§ **Try it**:
From the first line to the last, output the records exactly and drop any images.
(The input begins)
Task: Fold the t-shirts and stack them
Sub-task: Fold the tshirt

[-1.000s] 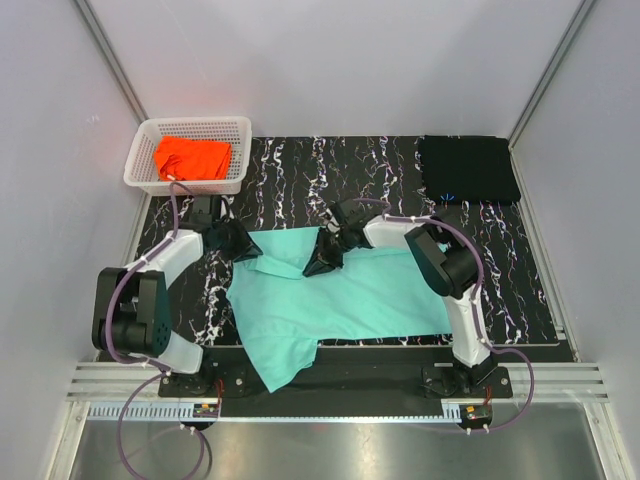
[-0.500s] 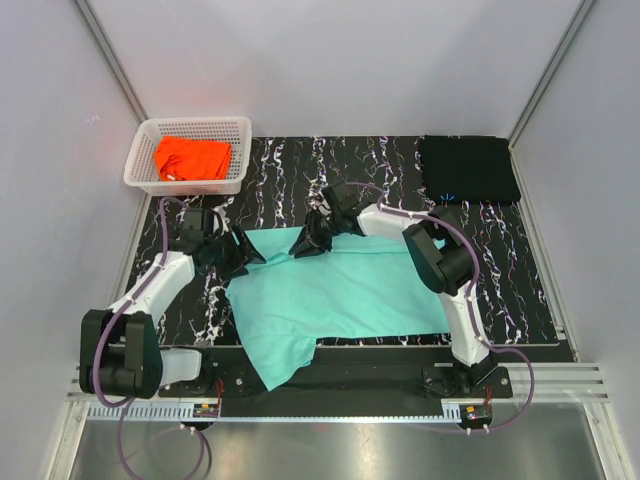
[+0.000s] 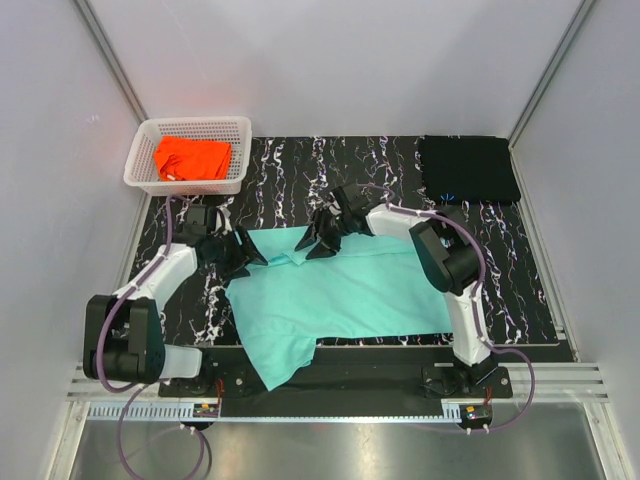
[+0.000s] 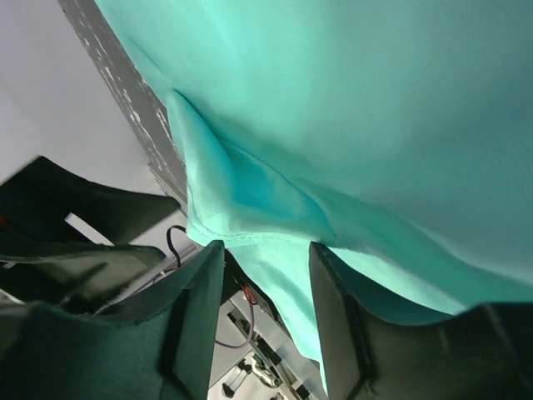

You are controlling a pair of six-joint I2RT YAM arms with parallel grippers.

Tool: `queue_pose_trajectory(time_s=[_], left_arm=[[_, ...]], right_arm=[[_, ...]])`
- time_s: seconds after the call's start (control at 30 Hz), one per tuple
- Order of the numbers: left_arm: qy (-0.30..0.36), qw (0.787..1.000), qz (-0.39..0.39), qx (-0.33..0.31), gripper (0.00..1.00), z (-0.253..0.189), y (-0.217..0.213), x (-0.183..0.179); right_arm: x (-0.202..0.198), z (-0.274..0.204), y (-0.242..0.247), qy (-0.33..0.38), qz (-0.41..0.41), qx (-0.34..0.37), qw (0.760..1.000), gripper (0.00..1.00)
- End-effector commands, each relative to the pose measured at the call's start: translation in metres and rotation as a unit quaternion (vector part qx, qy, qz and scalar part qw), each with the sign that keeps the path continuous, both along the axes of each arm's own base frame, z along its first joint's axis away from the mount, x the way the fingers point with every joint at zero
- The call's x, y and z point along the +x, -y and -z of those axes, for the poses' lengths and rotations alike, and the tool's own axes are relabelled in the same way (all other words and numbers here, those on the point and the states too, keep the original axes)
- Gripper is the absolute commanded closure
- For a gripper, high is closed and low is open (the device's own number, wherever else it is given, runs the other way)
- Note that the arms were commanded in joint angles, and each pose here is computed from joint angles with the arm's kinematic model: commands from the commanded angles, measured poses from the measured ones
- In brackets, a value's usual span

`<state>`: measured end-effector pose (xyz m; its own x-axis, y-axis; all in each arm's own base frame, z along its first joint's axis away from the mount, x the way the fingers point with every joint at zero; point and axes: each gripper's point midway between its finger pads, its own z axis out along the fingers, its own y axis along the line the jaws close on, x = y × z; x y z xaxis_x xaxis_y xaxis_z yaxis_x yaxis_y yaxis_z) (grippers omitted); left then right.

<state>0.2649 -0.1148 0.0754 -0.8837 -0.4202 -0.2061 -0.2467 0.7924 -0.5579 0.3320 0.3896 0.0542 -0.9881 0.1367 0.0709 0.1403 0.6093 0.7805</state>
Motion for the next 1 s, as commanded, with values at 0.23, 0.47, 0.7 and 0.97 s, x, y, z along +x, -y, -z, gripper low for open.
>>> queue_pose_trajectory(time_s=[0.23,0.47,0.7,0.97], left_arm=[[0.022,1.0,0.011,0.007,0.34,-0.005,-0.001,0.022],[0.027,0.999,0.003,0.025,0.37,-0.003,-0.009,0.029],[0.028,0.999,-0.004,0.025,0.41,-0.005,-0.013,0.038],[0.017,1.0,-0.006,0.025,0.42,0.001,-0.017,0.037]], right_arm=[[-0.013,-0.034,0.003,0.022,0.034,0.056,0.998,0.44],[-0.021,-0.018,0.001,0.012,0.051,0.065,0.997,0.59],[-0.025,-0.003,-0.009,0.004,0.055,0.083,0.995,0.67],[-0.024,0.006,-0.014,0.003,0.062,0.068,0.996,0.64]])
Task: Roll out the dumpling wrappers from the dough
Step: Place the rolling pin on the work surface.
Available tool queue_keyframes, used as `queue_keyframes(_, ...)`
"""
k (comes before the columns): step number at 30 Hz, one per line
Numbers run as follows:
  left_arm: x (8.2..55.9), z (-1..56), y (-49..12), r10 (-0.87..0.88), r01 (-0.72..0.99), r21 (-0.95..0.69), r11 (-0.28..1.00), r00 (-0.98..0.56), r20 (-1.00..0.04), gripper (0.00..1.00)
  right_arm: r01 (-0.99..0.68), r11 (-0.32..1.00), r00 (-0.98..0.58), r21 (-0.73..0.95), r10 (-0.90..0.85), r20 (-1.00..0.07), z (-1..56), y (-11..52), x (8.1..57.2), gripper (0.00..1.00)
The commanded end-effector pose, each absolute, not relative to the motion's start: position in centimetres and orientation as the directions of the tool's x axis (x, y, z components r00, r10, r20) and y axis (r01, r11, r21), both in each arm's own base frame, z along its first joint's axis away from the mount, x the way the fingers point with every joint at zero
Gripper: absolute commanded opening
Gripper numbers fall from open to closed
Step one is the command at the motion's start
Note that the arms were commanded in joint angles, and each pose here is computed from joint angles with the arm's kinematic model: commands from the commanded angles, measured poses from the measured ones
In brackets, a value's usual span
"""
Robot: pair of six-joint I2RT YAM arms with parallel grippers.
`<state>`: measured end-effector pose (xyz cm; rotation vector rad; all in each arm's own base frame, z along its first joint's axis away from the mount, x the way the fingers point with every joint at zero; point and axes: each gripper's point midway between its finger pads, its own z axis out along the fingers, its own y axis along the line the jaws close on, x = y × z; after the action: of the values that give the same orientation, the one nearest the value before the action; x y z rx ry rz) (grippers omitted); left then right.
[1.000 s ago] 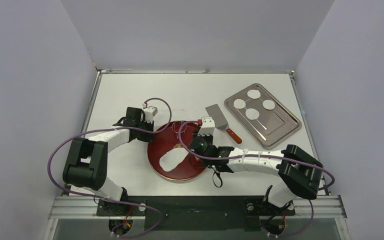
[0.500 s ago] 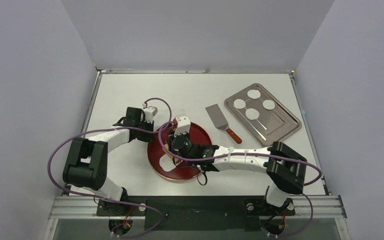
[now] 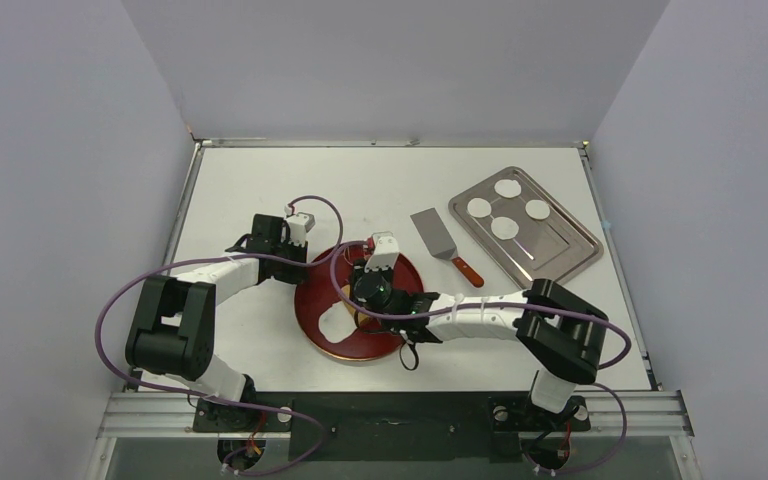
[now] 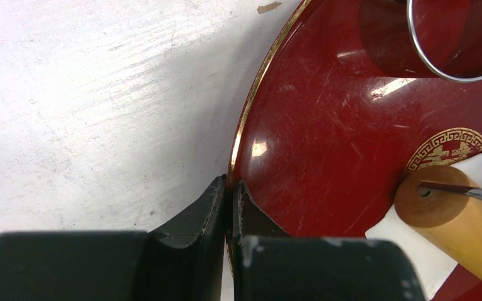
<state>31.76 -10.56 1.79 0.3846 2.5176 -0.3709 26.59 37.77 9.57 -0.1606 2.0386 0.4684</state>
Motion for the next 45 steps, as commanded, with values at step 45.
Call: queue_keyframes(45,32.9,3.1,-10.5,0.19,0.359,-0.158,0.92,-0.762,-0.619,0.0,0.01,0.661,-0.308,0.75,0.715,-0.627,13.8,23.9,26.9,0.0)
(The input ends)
§ **Solution to this task**:
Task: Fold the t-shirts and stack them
Sub-task: Fold the tshirt

[-1.000s] 
[-0.500s] 
[+0.000s] 
[+0.000s] 

You are controlling a pair of six-joint I2RT YAM arms with parallel grippers.

Tool: `queue_pose_trajectory(time_s=[_], left_arm=[[_, ...]], right_arm=[[_, ...]])`
- time_s: seconds after the call's start (control at 30 Hz), one per tuple
- Order of the numbers: left_arm: qy (-0.30..0.36), qw (0.787..1.000), qz (-0.39..0.39), qx (-0.33..0.31), gripper (0.00..1.00), z (-0.253..0.189), y (-0.217..0.213), x (-0.183..0.179); right_arm: x (-0.202..0.198), z (-0.274..0.204), y (-0.242..0.247), qy (-0.33..0.38), qz (-0.41..0.41), qx (-0.34..0.37), qw (0.760..1.000), gripper (0.00..1.00)
- End-effector commands, each relative to the pose measured at the call's start: translation in metres and rotation as a unit quaternion (vector part qx, qy, qz and scalar part qw), each with the sign that keeps the path continuous, both along the axes of each arm's own base frame, z along its first joint's axis away from the mount, x the way the fingers point with every joint at zero
- The call's x, y and z point along the +x, -y and -z of those axes, for the poses' lengths and rotations alike, and the tool's own axes are relabelled in the same way (all other words and numbers here, those on the point and the states too, keep the original axes)
- Gripper is the absolute commanded closure
- For a gripper, high is closed and low is open (the device's own number, wherever else it is given, runs the other way)
- Note that the arms were commanded in joint angles, and each pose here is computed from joint angles with the arm's kinematic model: commands from the commanded angles, measured poses from the measured ones
- In brackets, a value's usual span

`<state>`: measured end-effector pose (xyz m; its own x-axis, y-axis; all in each arm's own base frame, z along its first joint's axis away from the mount, x the way the fingers point with every joint at zero; point and axes: each gripper's point midway between its finger pads, its own z axis out along the fingers, its own y axis along the line the jaws close on, x = y × z; x y z xaxis_x xaxis_y xaxis_z yaxis_x yaxis_y yaxis_z) (grippers omitted); left then right.

<state>0.2649 -0.1148 0.0754 -0.8837 -0.4202 -0.2061 -0.2467 0.7924 -0.5579 0.3320 0.3896 0.0542 -0.9881 0.1367 0.0709 0.1403 0.6093 0.7805</state>
Motion for the next 1 s, as commanded, with values at 0.23, 0.47, 0.7 and 0.97 s, x, y, z along +x, -y, -z, gripper low for open.
>>> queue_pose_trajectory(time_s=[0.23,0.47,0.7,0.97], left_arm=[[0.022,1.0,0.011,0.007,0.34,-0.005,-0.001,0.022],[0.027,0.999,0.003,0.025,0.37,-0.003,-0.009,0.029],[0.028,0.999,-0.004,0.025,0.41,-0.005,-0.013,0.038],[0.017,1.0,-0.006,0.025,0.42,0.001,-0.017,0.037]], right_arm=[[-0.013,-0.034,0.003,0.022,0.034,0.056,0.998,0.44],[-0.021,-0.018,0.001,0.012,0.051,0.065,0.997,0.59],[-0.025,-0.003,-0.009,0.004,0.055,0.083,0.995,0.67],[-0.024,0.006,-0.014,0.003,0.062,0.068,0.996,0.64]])
Task: Roll out the dumpling wrappers from the dough
Step: Place the rolling pin on the work surface.
Available tool queue_keyframes, used as `queue_keyframes(_, ...)`
"""
k (comes before the columns): step number at 30 Hz, one per line
Numbers run as follows:
  left_arm: x (8.2..55.9), z (-1..56), y (-49..12), r10 (-0.87..0.88), r01 (-0.72..0.99), r21 (-0.95..0.69), r11 (-0.28..1.00), r00 (-0.98..0.56), r20 (-1.00..0.04), gripper (0.00..1.00)
  right_arm: r01 (-0.99..0.68), r11 (-0.32..1.00), r00 (-0.98..0.58), r21 (-0.73..0.95), r10 (-0.90..0.85), r20 (-1.00..0.07), z (-1..56), y (-11..52), x (8.1..57.2), gripper (0.00..1.00)
The commanded end-effector pose, each absolute, not relative to the motion's start: position in centimetres and orientation as the directions of the tool's x axis (x, y, z components r00, r10, r20) and y axis (r01, r11, r21), both in each arm's own base frame, z along its first joint's axis away from the mount, x the way the fingers point with every joint at zero
Gripper: absolute commanded opening
Gripper numbers fall from open to closed
Step one is the command at the motion's start
Note that the arms were commanded in joint angles, and each pose here is computed from joint angles with the arm's kinematic model: commands from the commanded angles, measured poses from the measured ones
In brackets, a value's usual span
"""
Robot: pair of six-joint I2RT YAM arms with parallel grippers.
`<state>`: measured end-effector pose (xyz cm; rotation vector rad; all in each arm's own base frame, z along its first joint's axis away from the mount, x the way the fingers point with every joint at zero; point and axes: each gripper's point midway between its finger pads, its own z axis out along the fingers, its own y axis along the line the jaws close on, x = y × z; after the action: of the values that give the same orientation, the one nearest the value before the action; x y z rx ry rz) (grippers omitted); left then right.
[1.000 s ago] 
[0.500 s ago] 
[now] 
[now] 
<state>31.76 -10.56 1.79 0.3846 2.5176 -0.3709 26.59 37.77 9.57 -0.1606 2.0386 0.4684</state>
Motion for the next 45 steps, as commanded, with values at step 45.
Call: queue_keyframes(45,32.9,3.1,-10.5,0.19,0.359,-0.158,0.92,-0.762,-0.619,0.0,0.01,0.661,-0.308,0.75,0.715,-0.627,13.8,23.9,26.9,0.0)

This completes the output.